Par deux décisions, la Cour de cassation a renvoyé au Conseil constitutionnel une QPC portant sur l’article L. 322-2 du code de l’expropriation pour cause d’utilité publique, qui détermine les modalités d’évaluation devant le juge de l’indemnité d’expropriation.
Ce texte précise que les biens expropriés sont estimés à la date de la décision de première instance, mais il prévoit également que, sous réserve de certains cas, est seul pris en considération l’usage effectif des immeubles et droits réels immobiliers à une date de référence antérieure :
– un an avant l’ouverture de l’enquête publique relative à l’utilité publique de l’expropriation ; ou
– en l’absence d’enquête publique, un an avant la déclaration d’utilité publique ; ou
– au jour de la mise à disposition du public du dossier pour les projets ou programmes soumis à débat public ;
– lorsque le bien est situé à l’intérieur du périmètre d’une ZAC, à la date de publication de l’acte créant la zone, si elle est antérieure d’au moins un an à la date d’ouverture de l’enquête publique préalable à la déclaration d’utilité publique.
L’article L. 322-2 du code de l’expropriation exclut également la prise en compte « des changements de valeur subis depuis cette date de référence, s’ils ont été provoqués par l’annonce des travaux ou opérations dont la déclaration d’utilité publique est demandée, par la perspective de modifications des règles d’utilisation des sols ou par la réalisation dans les trois années précédant l’enquête publique de travaux publics dans l’agglomération où est situé l’immeuble » pour déterminer l’indemnité judiciaire d’expropriation.
Les auteurs de la QPC soutenaient que ces dispositions méconnaissent l’article 17 de la Déclaration des droits de l’homme et du citoyen imposant, en cas d’expropriation, le versement d’une indemnité couvrant l’intégralité du préjudice direct, matériel et certain, causé par l’expropriation.

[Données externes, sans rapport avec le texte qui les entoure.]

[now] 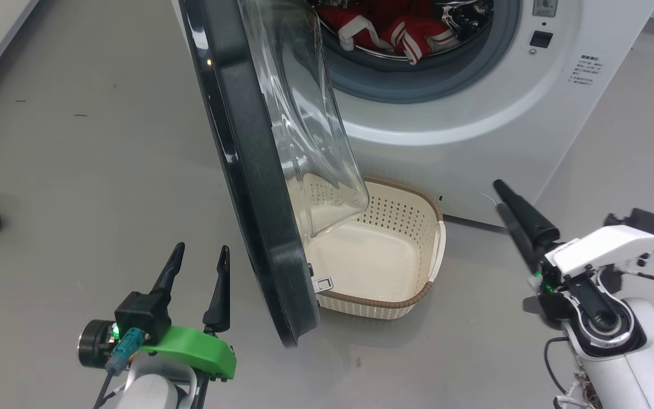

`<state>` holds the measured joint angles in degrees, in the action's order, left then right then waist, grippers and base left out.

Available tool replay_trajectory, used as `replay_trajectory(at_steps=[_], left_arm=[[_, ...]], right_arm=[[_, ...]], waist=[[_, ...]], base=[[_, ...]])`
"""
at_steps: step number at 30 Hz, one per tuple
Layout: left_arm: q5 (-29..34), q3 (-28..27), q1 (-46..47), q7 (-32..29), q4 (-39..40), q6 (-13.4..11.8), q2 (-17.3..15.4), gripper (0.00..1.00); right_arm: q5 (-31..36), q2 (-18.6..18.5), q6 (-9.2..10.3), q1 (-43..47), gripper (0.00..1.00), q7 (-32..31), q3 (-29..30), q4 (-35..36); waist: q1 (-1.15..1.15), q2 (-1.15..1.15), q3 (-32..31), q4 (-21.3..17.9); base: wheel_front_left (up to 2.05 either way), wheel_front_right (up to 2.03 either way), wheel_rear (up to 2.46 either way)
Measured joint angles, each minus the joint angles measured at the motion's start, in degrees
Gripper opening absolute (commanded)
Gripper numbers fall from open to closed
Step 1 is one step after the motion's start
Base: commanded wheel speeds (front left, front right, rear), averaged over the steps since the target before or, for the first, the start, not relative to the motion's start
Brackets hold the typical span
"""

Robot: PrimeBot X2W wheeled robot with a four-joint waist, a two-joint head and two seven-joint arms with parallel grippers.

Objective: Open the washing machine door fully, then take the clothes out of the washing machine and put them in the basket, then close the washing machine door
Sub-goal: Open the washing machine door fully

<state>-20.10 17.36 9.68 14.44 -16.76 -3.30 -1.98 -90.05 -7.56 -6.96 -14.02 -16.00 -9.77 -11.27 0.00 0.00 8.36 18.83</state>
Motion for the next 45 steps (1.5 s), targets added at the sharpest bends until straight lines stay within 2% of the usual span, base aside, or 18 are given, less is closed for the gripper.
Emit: replay_trajectory(at_steps=[11,14,19,22,25,32,39,45], left_arm=[[0.00,0.03,-0.07,0.00,0.04,0.00,0.01,1.00],[-0.02,0.05,-0.09,0.00,0.08,0.00,0.00,1.00],[-0.08,0.21,-0.11,0.00,0.11,0.00,0.01,1.00],[-0.12,0.57,-0.13,0.00,0.11,0.00,-0.01,1.00],[-0.18,0.58,-0.15,0.00,0.11,0.00,0.00,1.00],[-0.18,0.65,-0.16,0.00,0.10,0.00,0.00,1.00],[-0.18,0.76,-0.23,0.00,0.03,0.00,0.00,1.00],[-0.18,0.74,-0.28,0.00,0.07,0.00,0.00,1.00]], right_arm=[[27.04,-7.57,-0.01,0.91,1.00,17.38,-2.92,5.27],[36.33,-10.12,-0.02,1.08,1.00,22.54,-4.92,5.61],[48.82,-12.32,0.09,1.63,1.00,29.97,-7.02,4.17],[54.90,-12.88,2.43,1.85,1.00,32.21,-8.29,2.99],[59.05,-12.59,4.01,2.05,1.00,31.50,-10.05,1.94],[63.43,-9.20,6.70,3.39,1.00,31.16,-12.52,-0.26],[65.95,-5.87,9.16,3.74,1.00,30.93,-11.00,-0.54],[67.68,-4.16,9.67,3.83,1.00,30.93,-9.55,-0.18]], waist=[[0.00,0.00,-0.04,-0.36],[0.00,0.00,0.01,-0.33],[0.00,0.00,0.08,-0.16],[0.00,0.00,0.03,0.07],[0.00,0.00,0.06,0.25],[0.00,0.00,0.09,0.55],[0.00,0.00,0.05,0.74],[0.00,0.00,0.14,0.73]], base=[[0.00,0.00,0.00],[0.00,0.00,0.00],[0.00,0.00,0.00],[0.00,0.00,0.00],[0.00,0.00,0.00],[0.00,0.00,0.00],[0.00,0.00,0.00],[0.00,0.00,0.00]])
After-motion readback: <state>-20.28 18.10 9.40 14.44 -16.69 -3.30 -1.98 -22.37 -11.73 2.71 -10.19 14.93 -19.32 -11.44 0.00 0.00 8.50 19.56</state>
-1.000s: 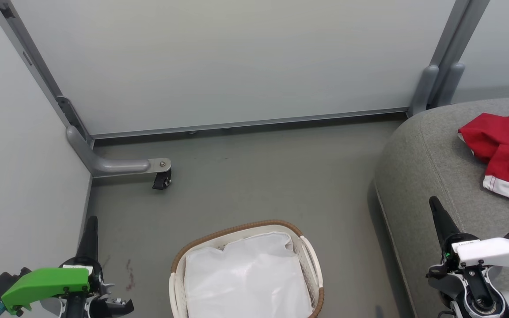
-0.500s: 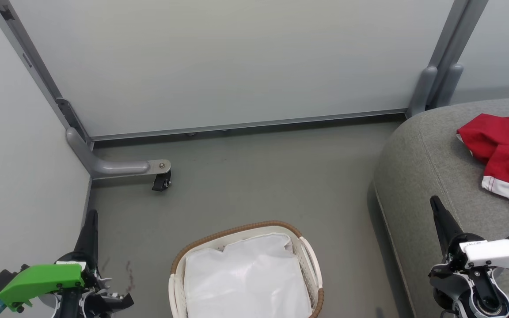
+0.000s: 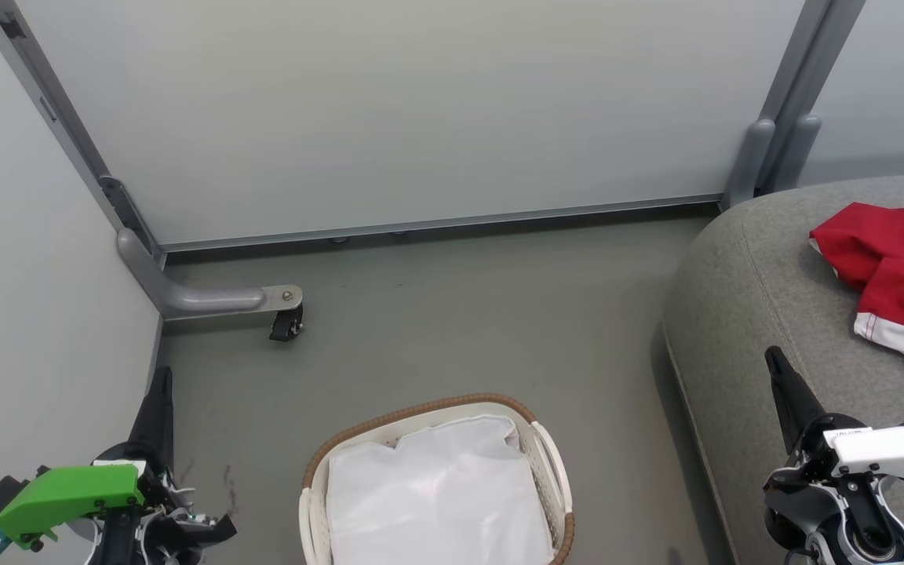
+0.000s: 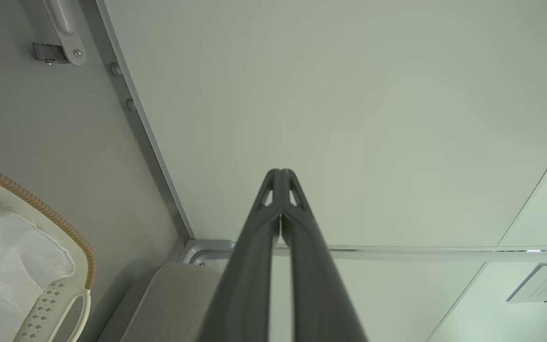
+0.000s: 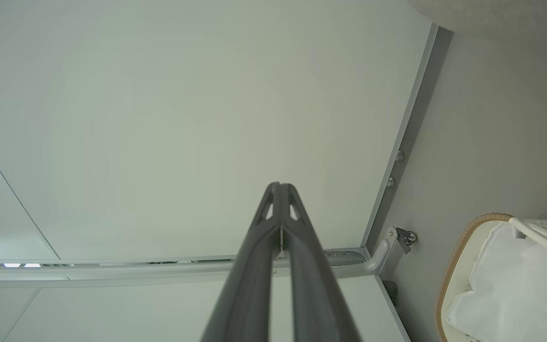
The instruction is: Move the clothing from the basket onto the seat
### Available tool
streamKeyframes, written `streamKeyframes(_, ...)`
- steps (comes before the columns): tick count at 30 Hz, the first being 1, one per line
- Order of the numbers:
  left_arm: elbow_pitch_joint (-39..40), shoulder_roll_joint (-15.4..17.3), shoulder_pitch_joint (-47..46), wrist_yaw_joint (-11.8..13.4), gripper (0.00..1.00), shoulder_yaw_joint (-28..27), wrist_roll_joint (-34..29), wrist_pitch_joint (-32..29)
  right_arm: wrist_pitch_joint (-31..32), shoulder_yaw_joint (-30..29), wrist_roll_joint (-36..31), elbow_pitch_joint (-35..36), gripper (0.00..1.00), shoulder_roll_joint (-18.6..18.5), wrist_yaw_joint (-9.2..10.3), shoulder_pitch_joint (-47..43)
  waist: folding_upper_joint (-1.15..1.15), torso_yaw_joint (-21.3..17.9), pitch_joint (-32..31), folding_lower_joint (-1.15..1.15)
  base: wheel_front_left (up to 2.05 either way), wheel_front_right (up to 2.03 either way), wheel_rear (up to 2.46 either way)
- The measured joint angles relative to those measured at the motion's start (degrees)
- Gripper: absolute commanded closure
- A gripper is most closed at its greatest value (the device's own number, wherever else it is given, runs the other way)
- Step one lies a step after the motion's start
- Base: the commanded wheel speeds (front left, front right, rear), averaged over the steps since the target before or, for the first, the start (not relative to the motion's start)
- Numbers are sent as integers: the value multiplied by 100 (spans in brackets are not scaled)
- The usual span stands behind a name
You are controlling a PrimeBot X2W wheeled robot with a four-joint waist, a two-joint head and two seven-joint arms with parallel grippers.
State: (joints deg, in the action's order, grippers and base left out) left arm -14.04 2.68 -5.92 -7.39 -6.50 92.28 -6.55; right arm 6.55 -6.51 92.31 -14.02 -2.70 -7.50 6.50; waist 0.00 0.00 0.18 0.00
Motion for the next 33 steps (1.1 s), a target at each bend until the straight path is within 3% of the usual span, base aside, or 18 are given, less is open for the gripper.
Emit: streamKeyframes(33,1,0,-1,0,100,0,1,0,0,-1,0,1,100,0,0,0,0,0,0,0,0,0,0)
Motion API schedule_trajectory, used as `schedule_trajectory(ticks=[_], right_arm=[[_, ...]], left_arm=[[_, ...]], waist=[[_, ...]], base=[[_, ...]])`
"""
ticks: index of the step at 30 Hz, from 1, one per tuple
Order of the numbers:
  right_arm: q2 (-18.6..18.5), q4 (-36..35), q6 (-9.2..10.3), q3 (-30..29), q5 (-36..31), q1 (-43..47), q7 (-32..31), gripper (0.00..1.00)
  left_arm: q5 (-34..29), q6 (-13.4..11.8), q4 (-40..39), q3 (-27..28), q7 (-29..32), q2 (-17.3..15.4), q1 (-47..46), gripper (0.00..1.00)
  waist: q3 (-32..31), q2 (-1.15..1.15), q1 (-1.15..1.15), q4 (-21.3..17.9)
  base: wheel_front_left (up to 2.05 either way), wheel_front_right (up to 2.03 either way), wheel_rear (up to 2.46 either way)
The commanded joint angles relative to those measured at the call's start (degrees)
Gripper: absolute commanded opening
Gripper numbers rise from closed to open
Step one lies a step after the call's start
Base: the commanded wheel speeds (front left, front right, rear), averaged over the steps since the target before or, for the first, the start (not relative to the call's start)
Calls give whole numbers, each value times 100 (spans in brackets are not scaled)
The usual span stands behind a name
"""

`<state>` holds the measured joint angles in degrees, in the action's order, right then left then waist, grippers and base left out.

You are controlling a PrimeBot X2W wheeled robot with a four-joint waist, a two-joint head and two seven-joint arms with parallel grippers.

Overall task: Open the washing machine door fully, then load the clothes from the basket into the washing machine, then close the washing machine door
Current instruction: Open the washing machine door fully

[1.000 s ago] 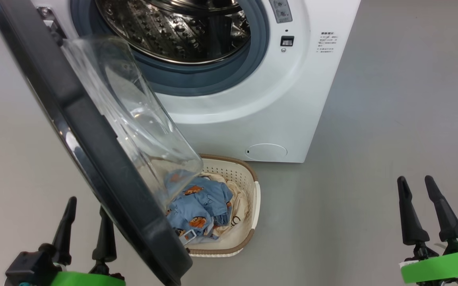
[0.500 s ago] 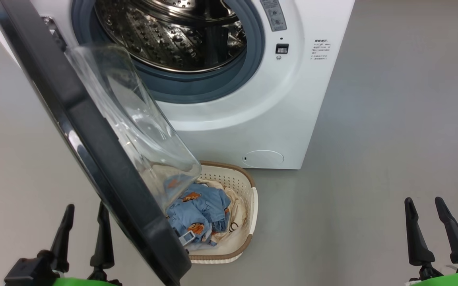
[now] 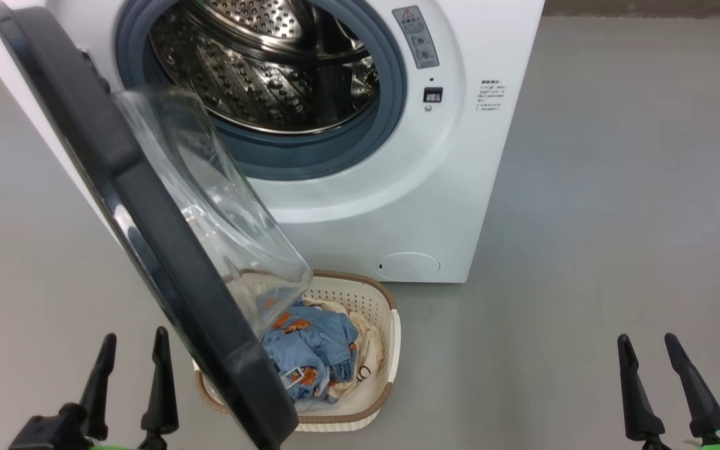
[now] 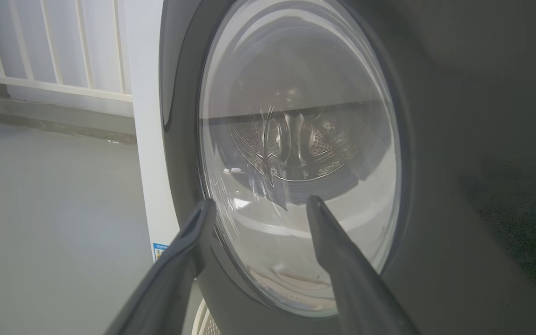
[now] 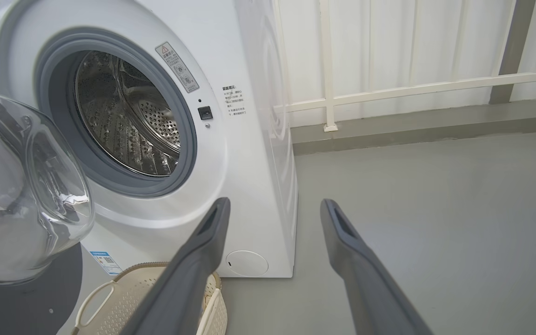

Selon eux, elles ne permettent en effet pas d’accorder une juste et intégrale indemnité, notamment en écartant la prise en compte du prix auquel l’expropriant entend revendre le bien dans des conditions déjà connues en cas d’« expropriation pour revente ».
Pour rejeter la QPC, le Conseil constitutionnel retient que les dispositions légales contestées poursuivent un objectif d’intérêt général: éviter que la réalisation d’un projet d’utilité publique ne soit compromise par une hausse de la valeur vénale du bien exproprié résultant de l’annonce du projet au détriment du bon usage des deniers publics.
Il constate ensuite que le juge de l’expropriation peut prendre en compte les changements de valeur subis par le bien exproprié depuis la date de référence s’ils sont extérieurs à l’annonce du projet.
Le Conseil constitutionnel déclare ainsi conformes à la constitution les dispositions de l’article L. 322-2 du code de l’expropriation pour cause d’utilité publique.